The adhesive binder can be made on the basis of a mixture of epoxy resins, modified with a thermoplastic material with an increased curing temperature of 170-180 ° C and provides a monolithic layer of fiberglass and reliable bonding between the layers of the composite material.

Also proposed is a product made from the claimed layered hybrid composite material.

A layered hybrid aluminopolymer composite material (Fig. 1) consists of alternating sheets of different thicknesses from Al-Li alloys and fiberglass layers. External (external) sheets 1 have a thickness of 1-2 mm and are made of high-modulus Al-Li alloy with a density of not more than 2690 kg / m ³ , internal 3 sheets have a thickness of 0.3-0.5 mm and are made of high-modulus Al-Li alloy with a density of not more than 2620 kg / m ³ . The number of internal (thin) sheets 0.3-0.5 mm thick in the structure is at least three, between which fiberglass 4 with a reinforcing filler of at least 60 volume percent of unidirectional glass fibers in the form of glass roving or unidirectional fiberglass is used. Between the outer sheets, 1-2 mm thick, fiberglass 2 based on an adhesive prepreg in the form of a satin weave fiberglass with a reinforcing filler content of not more than 40 volume percent was used.

The proposed regulation of the number of internal thin sheets with a thickness of 0.3-0.5 mm in a structure of at least three, between which a fiberglass based on an adhesive prepreg with a reinforcing filler of unidirectional glass fibers of at least 60 volume percent is applied, provides an increase of 5-10 times the resistance the growth of crack resistance of the layered hybrid material, which leads to an increase in resource.

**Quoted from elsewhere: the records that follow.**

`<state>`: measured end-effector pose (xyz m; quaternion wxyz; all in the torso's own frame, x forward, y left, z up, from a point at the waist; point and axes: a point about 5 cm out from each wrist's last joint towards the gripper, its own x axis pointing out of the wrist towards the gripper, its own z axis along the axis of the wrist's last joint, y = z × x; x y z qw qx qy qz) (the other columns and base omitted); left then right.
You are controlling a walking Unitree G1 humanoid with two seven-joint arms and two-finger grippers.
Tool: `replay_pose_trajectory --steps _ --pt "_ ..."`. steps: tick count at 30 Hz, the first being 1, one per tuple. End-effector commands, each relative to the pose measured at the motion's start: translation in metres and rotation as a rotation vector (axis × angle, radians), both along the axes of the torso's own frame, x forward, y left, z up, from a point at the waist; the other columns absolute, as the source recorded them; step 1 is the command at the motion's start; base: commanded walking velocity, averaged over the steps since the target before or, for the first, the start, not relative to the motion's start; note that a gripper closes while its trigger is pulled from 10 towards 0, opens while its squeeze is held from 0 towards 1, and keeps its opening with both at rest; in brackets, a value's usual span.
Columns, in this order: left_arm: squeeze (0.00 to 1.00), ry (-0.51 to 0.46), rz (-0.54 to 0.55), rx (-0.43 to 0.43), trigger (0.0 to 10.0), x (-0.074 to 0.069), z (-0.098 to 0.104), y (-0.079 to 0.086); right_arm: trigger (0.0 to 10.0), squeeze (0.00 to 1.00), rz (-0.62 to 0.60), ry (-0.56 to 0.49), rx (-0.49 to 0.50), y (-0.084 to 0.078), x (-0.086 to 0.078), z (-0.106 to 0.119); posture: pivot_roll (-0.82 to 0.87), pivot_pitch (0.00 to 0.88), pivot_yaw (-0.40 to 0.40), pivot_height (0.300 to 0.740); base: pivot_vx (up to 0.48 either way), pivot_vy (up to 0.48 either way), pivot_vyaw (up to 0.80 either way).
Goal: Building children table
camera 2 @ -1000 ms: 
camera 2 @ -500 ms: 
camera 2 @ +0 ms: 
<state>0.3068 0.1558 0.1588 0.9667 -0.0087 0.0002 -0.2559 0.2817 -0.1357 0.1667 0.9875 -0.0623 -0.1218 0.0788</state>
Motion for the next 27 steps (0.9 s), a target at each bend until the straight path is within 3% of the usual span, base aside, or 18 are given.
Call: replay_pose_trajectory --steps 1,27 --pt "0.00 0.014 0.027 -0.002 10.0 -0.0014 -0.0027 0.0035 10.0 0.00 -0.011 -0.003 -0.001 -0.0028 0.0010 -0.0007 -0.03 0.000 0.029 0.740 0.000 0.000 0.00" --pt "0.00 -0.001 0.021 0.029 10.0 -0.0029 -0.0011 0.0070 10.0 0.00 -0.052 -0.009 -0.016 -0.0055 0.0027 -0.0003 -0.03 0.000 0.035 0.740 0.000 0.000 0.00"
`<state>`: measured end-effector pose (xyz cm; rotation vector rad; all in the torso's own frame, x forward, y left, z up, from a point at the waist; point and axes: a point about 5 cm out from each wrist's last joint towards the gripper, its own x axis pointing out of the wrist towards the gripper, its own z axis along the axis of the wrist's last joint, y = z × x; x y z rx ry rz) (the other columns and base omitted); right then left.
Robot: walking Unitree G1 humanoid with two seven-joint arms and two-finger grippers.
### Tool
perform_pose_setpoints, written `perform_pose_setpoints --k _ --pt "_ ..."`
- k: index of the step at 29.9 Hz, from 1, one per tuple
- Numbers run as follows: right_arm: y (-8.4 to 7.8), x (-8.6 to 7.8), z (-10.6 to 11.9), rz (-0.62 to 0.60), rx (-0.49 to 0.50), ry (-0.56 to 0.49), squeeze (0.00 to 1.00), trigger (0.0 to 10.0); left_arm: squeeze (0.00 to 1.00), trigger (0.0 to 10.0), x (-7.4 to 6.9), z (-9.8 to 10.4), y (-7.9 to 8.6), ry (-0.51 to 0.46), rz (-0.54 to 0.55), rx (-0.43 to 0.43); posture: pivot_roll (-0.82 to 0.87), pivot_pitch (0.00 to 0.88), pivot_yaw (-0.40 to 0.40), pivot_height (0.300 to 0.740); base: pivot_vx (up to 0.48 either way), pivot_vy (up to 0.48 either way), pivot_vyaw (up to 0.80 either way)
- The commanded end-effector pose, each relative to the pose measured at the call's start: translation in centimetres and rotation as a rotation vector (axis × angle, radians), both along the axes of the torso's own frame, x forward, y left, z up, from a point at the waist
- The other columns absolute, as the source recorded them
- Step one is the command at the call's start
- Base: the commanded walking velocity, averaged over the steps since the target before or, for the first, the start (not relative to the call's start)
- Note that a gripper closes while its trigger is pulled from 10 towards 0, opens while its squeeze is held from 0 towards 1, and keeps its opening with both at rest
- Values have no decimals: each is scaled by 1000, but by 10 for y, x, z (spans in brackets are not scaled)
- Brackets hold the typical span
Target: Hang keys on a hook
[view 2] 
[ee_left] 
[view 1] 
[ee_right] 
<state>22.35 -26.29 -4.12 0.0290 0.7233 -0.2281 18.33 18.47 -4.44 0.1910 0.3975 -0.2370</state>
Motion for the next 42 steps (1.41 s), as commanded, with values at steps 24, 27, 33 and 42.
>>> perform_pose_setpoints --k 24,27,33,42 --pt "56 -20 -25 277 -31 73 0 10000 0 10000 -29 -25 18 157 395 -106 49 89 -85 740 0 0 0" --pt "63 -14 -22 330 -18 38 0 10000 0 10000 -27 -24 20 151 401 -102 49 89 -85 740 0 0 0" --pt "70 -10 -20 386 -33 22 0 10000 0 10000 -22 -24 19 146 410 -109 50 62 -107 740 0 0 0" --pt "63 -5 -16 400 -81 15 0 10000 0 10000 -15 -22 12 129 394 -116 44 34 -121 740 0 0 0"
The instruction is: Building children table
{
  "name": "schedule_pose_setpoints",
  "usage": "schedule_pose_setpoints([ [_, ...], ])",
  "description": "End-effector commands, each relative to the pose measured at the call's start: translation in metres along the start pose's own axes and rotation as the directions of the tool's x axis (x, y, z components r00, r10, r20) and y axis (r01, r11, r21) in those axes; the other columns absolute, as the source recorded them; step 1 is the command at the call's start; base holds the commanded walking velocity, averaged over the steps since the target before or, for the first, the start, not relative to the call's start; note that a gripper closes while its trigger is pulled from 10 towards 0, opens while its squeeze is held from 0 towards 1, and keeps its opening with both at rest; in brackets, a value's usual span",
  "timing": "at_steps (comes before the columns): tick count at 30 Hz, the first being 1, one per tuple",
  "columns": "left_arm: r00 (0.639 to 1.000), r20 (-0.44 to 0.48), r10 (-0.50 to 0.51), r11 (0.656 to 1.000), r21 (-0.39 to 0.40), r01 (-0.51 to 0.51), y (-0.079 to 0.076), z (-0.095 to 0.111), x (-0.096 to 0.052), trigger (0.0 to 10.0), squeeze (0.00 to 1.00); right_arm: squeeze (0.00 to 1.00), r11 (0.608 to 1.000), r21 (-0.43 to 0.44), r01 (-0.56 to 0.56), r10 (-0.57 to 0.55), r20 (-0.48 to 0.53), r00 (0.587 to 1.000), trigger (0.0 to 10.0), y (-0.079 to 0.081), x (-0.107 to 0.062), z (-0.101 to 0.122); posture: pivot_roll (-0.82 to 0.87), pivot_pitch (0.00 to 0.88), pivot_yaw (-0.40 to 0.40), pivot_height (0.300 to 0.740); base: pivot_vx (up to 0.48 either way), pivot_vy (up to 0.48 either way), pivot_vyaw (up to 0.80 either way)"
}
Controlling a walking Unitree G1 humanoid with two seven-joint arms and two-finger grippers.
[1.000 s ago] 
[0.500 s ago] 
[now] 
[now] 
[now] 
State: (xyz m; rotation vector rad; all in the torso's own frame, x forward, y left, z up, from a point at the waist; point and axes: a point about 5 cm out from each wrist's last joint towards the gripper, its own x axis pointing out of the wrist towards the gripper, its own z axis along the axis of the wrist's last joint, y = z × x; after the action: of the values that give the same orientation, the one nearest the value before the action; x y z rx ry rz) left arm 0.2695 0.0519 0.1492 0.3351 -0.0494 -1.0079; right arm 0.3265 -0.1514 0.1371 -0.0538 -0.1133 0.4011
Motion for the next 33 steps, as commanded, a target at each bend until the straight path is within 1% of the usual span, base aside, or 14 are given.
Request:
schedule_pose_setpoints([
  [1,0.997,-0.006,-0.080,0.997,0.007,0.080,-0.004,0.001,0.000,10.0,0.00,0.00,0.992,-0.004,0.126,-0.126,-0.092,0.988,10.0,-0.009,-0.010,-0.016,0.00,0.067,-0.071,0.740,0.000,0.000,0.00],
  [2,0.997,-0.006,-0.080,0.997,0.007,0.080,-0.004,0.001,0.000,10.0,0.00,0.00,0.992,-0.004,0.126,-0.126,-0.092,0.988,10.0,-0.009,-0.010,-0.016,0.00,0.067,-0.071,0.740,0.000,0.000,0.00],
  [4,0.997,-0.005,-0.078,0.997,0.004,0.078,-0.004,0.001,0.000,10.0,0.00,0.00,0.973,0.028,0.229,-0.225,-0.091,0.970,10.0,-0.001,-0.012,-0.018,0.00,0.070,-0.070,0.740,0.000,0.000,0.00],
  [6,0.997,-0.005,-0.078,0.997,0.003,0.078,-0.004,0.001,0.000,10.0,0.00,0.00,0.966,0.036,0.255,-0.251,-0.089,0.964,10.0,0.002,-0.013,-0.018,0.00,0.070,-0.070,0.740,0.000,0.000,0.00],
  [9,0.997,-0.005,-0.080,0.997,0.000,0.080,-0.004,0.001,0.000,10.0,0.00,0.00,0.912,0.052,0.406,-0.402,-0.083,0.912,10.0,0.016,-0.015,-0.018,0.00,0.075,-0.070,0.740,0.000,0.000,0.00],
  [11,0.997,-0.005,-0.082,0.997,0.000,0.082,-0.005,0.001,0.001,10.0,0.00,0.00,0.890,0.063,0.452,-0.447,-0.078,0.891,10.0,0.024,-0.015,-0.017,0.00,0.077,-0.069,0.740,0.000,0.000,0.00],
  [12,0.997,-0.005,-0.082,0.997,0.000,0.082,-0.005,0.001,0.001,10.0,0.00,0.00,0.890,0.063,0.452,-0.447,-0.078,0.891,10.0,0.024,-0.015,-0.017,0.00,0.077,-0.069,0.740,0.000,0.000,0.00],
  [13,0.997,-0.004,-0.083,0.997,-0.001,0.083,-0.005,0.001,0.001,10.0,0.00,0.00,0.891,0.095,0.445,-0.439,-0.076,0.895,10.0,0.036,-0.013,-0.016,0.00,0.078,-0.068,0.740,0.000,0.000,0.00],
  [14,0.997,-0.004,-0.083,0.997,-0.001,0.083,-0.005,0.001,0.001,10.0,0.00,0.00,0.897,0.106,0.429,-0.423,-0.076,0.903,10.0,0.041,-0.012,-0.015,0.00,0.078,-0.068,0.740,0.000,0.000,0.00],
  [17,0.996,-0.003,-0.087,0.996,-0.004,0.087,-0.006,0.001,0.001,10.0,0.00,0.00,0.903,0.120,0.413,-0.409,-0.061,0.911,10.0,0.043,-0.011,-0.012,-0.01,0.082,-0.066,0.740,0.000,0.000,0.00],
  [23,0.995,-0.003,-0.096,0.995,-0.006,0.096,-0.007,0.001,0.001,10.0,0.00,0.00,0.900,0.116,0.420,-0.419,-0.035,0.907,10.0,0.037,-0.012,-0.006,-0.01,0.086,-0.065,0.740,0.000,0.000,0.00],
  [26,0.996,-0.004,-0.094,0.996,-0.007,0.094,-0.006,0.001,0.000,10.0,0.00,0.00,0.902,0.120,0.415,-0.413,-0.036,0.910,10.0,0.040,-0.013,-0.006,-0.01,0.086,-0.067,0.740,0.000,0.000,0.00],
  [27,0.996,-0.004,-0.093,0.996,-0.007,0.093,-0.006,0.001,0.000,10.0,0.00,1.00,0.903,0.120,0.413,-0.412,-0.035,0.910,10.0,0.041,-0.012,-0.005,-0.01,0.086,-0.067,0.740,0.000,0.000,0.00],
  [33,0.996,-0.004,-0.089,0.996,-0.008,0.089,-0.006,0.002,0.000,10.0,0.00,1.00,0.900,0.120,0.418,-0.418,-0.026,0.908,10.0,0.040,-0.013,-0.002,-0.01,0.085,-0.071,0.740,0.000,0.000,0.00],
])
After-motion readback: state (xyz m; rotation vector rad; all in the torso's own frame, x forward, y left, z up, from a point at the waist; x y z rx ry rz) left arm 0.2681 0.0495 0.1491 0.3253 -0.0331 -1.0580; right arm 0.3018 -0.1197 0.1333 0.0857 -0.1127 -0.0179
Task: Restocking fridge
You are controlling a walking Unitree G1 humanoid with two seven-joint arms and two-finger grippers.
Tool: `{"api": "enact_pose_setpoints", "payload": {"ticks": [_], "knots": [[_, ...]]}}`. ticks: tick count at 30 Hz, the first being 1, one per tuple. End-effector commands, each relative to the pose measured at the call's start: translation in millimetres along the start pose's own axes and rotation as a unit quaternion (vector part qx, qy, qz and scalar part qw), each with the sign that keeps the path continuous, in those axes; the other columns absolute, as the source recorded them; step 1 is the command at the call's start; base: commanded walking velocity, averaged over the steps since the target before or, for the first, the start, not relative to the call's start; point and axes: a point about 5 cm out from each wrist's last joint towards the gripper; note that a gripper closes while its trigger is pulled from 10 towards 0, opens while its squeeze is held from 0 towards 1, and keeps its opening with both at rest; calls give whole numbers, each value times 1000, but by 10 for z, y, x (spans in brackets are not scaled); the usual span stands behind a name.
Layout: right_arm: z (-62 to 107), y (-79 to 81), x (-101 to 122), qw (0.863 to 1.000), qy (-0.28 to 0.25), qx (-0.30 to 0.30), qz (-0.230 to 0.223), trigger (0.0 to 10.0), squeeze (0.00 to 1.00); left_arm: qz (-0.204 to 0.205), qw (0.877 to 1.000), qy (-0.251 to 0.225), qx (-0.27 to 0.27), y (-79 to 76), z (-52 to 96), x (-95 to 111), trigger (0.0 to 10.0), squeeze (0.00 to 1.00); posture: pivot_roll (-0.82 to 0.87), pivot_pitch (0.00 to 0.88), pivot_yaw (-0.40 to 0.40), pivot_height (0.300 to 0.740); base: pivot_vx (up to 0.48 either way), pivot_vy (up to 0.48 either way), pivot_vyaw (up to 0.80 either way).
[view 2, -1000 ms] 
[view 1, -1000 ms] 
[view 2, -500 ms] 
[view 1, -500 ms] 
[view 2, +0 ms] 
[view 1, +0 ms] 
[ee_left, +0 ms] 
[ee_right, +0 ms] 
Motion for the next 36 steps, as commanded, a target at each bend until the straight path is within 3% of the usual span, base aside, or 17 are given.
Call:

The use of sheets of low density Al-Li alloys as a part of the layered hybrid material can further increase weight efficiency, while the use of 1-2 mm thick high-modulus Al-Li alloy with a density of not more than 2690 kg / m ³ as outer layers of sheets also to increase the bearing capacity and structural rigidity.

The use of fiberglass layers based on adhesive prepregs with different contents of reinforcing filler in the layered hybrid material can increase the tensile and compression strength, while the fiberglass located between the outer sheets of increased thickness is reinforced with satin fiberglass, which increases the static strength of the material in the transverse direction. Between the inner thin sheets, fiberglass reinforced with unidirectional glass fibers is used.

The use of fiberglass reinforced with satin weave fabric, instead of fiberglass reinforced with roving from traditional high-strength fibers (VMP, S, etc.), increases the static strength properties of the material in width, because the wing covering of the aircraft experiences the action of workloads in the fractional and transverse directions.

A reduced content of up to 40 volume percent of the reinforcing filler ensures sufficient quality of the connection of the outer sheets, as evidenced by direct shear tests (table 1) and the absence of delamination in the samples for other types of tests.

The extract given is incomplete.